This week’s feature story details a heist: three men, dressed as cops, stole $200,000 in just three minutes from a check-cashing outlet on Valentines Day 2012. They carried guns and doused the doors and counters with bleach to erase any DNA trace. They wore masks so realistic that the witnesses didn’t realize the robbers were disguised. It had all the marks of a professional job. They had meticulously prepared and then executed nearly to perfection.
Within seven months they were in handcuffs, facing charges.
Robbing a bank projects the illusion of ease. Anybody can walk out with the money. The trick is getting away with it. As of this week, at least 16 bank robbers in New York City are working on that second part. Like the robbers in our feature story, these 16 suspects are listed on the NYPD’s Crime Stoppers website.
See also this week’s feature story on the Valentine’s Day Heist of 2012: Who Were Those Masked Men, Anyway?
Seven robbed banks in Manhattan, four in Queens, three in Brooklyn, one in the Bronx, and one in Staten Island.
All of these wanted men employed robbery techniques far less sophisticated than those of the Valentine’s Day robbers. Yet all have also evaded capture for at least five months, half of them for a year or more.

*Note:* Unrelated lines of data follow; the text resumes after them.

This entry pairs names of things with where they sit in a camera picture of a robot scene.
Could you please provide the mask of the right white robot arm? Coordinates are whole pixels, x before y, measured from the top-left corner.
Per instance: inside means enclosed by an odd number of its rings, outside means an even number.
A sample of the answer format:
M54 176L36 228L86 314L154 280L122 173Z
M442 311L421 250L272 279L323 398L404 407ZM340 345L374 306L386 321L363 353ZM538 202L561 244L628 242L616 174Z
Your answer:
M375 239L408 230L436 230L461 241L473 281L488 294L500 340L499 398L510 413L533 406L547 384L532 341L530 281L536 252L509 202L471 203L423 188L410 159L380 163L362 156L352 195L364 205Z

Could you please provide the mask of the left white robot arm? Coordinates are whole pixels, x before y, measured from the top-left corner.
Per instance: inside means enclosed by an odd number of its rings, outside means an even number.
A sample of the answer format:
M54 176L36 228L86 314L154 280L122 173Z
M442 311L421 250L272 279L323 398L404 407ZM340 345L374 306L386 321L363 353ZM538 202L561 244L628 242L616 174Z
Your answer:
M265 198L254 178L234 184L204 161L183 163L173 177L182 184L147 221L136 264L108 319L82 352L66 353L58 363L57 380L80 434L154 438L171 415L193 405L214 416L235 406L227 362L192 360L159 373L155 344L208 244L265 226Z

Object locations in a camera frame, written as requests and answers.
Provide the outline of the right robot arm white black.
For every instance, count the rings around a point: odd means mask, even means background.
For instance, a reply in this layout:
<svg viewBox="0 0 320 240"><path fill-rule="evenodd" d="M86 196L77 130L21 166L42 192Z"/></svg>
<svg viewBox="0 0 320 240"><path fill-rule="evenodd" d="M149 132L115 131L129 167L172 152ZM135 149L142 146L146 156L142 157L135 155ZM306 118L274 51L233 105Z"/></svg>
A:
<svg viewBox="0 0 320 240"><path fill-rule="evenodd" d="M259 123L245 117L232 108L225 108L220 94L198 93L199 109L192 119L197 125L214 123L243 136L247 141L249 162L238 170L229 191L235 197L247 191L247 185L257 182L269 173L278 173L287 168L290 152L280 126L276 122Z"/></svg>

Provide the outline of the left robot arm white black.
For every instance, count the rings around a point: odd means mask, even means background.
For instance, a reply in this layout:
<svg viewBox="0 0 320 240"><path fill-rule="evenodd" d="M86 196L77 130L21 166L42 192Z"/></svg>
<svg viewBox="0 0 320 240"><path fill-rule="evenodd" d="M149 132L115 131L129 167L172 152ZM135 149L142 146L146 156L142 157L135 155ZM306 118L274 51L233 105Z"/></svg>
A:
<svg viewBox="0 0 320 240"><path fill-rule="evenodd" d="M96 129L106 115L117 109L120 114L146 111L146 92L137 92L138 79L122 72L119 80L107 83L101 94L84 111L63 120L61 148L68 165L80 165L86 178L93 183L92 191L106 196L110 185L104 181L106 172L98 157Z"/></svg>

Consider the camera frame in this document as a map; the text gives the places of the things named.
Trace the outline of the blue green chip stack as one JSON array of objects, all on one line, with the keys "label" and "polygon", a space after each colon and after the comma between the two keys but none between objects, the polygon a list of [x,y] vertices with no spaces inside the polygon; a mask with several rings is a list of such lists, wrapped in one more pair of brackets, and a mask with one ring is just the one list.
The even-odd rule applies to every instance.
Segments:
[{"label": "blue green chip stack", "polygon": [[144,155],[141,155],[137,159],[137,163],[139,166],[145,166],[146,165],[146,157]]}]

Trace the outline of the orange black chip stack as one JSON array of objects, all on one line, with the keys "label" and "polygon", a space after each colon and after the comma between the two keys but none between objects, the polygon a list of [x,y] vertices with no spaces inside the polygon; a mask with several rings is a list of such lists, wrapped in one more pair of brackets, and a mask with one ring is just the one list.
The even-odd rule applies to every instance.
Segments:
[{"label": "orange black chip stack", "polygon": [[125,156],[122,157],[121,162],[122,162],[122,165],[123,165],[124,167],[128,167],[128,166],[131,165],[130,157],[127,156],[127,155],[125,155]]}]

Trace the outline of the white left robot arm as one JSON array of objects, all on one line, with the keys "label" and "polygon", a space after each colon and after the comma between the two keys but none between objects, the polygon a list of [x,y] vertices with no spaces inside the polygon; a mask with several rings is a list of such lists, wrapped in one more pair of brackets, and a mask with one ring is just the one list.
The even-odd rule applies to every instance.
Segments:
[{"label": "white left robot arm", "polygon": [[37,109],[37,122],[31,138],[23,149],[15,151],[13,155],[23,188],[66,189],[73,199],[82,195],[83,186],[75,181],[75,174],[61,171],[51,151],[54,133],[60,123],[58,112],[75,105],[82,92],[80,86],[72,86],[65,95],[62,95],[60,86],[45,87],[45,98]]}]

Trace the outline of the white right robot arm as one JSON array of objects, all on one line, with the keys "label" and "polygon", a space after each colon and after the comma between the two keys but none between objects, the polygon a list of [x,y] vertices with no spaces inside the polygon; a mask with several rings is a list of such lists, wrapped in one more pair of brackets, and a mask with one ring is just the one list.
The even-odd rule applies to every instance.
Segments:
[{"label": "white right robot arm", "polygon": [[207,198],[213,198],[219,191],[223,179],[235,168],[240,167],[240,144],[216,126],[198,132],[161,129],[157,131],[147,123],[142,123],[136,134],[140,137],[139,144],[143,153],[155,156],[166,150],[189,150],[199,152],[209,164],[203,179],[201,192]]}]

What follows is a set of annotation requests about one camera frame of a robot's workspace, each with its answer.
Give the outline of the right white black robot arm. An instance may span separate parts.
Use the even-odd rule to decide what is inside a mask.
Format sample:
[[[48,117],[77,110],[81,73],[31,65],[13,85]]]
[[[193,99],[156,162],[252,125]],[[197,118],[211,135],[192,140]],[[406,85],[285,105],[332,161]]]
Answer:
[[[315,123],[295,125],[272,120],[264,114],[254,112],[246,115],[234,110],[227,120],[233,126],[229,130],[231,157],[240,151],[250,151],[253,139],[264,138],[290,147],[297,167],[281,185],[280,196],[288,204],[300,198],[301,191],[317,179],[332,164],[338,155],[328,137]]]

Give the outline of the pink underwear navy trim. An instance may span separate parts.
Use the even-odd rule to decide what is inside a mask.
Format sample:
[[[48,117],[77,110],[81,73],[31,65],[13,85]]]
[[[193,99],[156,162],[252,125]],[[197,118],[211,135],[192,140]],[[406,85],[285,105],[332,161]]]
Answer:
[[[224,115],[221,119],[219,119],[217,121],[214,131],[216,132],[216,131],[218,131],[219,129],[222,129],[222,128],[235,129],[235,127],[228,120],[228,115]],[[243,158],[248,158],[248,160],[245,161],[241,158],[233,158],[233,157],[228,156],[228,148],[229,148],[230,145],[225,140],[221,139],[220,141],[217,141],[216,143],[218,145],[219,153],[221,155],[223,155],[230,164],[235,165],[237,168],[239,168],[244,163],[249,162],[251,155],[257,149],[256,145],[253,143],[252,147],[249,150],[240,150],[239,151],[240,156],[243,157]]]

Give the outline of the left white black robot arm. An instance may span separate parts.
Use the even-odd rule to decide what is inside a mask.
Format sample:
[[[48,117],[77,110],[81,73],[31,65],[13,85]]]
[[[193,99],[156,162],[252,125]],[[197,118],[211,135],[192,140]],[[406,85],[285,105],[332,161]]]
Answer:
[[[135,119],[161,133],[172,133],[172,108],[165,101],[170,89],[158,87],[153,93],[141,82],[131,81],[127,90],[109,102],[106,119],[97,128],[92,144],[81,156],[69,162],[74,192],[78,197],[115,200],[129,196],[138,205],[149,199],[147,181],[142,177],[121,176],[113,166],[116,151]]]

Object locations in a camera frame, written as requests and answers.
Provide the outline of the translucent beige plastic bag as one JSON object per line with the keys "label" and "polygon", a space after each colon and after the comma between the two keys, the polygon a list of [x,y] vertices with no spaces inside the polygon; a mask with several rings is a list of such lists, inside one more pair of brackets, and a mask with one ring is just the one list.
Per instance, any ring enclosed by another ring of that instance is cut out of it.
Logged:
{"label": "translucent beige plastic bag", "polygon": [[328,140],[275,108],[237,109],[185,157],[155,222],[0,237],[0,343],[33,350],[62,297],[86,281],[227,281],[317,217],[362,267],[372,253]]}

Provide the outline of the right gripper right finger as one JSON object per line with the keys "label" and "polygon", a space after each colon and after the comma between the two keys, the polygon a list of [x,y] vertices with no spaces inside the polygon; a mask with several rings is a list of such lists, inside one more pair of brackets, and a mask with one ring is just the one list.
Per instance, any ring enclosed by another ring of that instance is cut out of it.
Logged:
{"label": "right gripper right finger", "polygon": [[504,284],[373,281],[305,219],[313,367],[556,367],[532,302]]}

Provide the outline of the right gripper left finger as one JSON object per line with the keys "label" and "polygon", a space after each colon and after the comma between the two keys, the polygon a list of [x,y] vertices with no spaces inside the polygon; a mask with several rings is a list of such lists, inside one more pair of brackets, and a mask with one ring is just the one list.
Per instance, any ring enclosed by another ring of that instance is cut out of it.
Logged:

The suspect at large for the longest pulled his robbery in February 2009. His only bit of disguise was a hood. If he has been identified, police have not yet listed his name. One bandit, on the loose since March 2012, wore a hat and sunglasses. The man who robbed three banks in July and August 2012 wore only a hat. Police also did not identify these latter two.
Across the board, the suspects used minimalist methods to conceal their faces from the cameras. Five wore only a hat. Three wore a hat and sunglasses. One wore only sunglasses and two more simply wore hoods. The man who robbed three Queens banks on a single day in October wore a hood and sunglasses. Another saw no need to conceal himself at all, wearing nothing on his head but reading glasses.
For those 13 suspects, the NYPD provides only a still from surveillance footage because the they still remain unidentified. Police have released the names and mug shots of the other three suspects: Rolan Wilberto, Anthony McGee, and Leon Carter.
According to Crime Stoppers, Carter was the only one to flash a gun. One of the unnamed suspects claimed he had a gun and reached in his pocket, but he never pulled one out. The rest simply passed the teller a note.
The note to the teller is by far the most common bank robbery strategy, according to Department of Justice statistics. This explains why the average bank robbery take is around $4,000–the cash the tellers grab from the drawers below the counter.
The site does not list how much each suspect is alleged to have stolen.